::: Given material

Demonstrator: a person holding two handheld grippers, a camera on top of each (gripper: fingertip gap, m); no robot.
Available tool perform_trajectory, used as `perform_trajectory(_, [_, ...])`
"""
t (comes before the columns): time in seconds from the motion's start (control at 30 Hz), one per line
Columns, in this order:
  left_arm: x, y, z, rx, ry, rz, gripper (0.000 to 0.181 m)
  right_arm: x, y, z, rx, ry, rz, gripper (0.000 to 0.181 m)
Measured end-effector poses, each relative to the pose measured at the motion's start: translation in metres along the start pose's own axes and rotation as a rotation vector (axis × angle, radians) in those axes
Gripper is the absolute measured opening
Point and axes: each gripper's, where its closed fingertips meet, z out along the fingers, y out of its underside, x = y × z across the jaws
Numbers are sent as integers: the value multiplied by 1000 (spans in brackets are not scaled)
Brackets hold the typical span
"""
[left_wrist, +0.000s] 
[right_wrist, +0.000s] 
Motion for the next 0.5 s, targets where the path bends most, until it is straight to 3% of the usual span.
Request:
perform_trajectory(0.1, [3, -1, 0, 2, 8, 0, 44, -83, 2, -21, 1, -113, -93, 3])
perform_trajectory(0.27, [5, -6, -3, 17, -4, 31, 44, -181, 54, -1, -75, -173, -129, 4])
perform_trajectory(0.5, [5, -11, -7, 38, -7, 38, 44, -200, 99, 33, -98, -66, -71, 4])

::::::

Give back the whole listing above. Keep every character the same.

#### Answer to this problem:
Demonstrator: a person holding two handheld grippers, a camera on top of each (gripper: fingertip gap, m); no robot.
Available tool perform_trajectory, used as `perform_trajectory(_, [_, ...])`
"""
t (comes before the columns): time in seconds from the motion's start (control at 30 Hz), one per line
Columns, in this order:
  left_arm: x, y, z, rx, ry, rz, gripper (0.000 to 0.181 m)
  right_arm: x, y, z, rx, ry, rz, gripper (0.000 to 0.181 m)
Measured end-effector poses, each relative to the pose measured at the motion's start: translation in metres along the start pose's own axes and rotation as a rotation vector (axis × angle, radians) in those axes
Gripper is the absolute measured opening
Point and axes: each gripper's, where its closed fingertips meet, z out along the fingers, y out of its underside, x = y × z across the jaws
Numbers are sent as integers: the value multiplied by 1000 (spans in brackets are not scaled)
Brackets hold the typical span
"""
[left_wrist, +0.000s] 
[right_wrist, +0.000s] 
Motion for the next 0.5 s, targets where the path bends most, until it is straight to 3% of the usual span.
Request:
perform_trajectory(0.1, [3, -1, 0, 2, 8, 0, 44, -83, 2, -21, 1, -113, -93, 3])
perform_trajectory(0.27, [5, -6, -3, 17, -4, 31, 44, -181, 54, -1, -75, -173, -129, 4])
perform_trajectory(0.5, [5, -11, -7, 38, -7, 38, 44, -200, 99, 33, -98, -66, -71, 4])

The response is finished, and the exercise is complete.